The most common trap is the idea "one replica is enough." A replica alone doesn't solve the main question: who and by what rules decides to switch roles. If the primary is unavailable, you must quickly and safely promote a standby to primary without ending up with two active databases. If the problem is network-related rather than server-related, a single standby easily becomes a risk: each node may "think" the other is dead.
What you can realistically do without expensive solutions and SAN:
- build a 3-member cluster (1 primary, 1 replica and 1 node for quorum or coordination);
- set up automated failover with clear rules and timings;
- agree in advance acceptable data loss (RPO) and downtime (RTO);
- regularly test failures instead of just trusting documentation.
Risks still remain. With asynchronous replication the latest transactions can be lost when the primary fails. With network partitions and no proper fencing it's easy to get split brain and a difficult recovery.

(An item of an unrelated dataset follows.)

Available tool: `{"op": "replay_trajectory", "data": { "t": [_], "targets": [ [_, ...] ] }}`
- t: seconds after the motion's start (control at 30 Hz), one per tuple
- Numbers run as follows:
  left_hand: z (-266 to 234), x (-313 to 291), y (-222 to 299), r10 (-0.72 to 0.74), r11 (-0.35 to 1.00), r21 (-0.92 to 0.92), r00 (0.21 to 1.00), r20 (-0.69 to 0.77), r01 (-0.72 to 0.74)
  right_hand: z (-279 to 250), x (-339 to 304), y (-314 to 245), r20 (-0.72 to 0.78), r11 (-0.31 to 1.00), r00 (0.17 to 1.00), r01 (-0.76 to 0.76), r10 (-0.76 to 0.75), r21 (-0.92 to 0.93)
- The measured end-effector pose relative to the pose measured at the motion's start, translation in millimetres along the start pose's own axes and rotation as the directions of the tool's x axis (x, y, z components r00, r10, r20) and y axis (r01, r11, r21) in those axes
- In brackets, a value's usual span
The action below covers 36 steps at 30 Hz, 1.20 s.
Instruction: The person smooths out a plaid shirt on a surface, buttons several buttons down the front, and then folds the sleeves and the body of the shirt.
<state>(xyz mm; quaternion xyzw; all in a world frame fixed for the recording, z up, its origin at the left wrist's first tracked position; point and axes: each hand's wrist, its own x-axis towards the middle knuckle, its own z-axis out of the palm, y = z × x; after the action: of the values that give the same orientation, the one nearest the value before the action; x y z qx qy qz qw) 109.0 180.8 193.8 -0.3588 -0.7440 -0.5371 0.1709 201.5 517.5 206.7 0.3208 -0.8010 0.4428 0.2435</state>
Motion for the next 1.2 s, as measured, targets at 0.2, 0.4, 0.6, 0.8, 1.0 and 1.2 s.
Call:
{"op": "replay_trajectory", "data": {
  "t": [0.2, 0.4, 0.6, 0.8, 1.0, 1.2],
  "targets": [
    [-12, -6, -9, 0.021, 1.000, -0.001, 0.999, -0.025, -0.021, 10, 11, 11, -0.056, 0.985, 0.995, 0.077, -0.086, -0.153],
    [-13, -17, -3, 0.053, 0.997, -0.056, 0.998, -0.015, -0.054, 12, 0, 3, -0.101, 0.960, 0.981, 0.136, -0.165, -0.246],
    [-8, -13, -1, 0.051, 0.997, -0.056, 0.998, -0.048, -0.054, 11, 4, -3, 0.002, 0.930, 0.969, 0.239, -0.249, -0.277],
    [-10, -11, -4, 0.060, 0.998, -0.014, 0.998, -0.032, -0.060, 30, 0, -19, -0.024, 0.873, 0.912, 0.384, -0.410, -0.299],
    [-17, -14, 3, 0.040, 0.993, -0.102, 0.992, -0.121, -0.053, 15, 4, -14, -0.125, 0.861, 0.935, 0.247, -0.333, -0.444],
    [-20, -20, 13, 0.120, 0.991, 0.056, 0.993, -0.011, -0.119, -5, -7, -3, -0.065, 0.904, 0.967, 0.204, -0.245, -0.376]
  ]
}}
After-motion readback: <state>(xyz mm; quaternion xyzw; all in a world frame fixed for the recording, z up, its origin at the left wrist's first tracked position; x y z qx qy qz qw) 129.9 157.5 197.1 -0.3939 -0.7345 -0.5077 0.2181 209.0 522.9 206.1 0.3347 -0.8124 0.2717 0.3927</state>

Put simply, Patroni and Pacemaker/Corosync differ by the level they "think" at. Patroni is closer to PostgreSQL: it understands replication roles and typically relies on an external DCS to elect a leader. Pacemaker/Corosync is a general cluster manager: it manages resources and dependencies at the OS and service level. Both provide high availability, but the cost of mistakes usually lies in network configuration and failover rules, not the tool choice.
A real-life example: a clinic records patients all day. If the primary reboots after an update, the cluster must bring up the replica within minutes. The team must know beforehand how much data loss is acceptable and how to verify the system returned to normal.
Basic terms: HA, replication, RPO/RTO and quorum
High availability (HA) for PostgreSQL means the database survives failures so the application keeps working and failover to a standby happens quickly and predictably. In the simplest model there is one primary (accepts writes) and one or more standbys (receive changes via replication and can become the primary).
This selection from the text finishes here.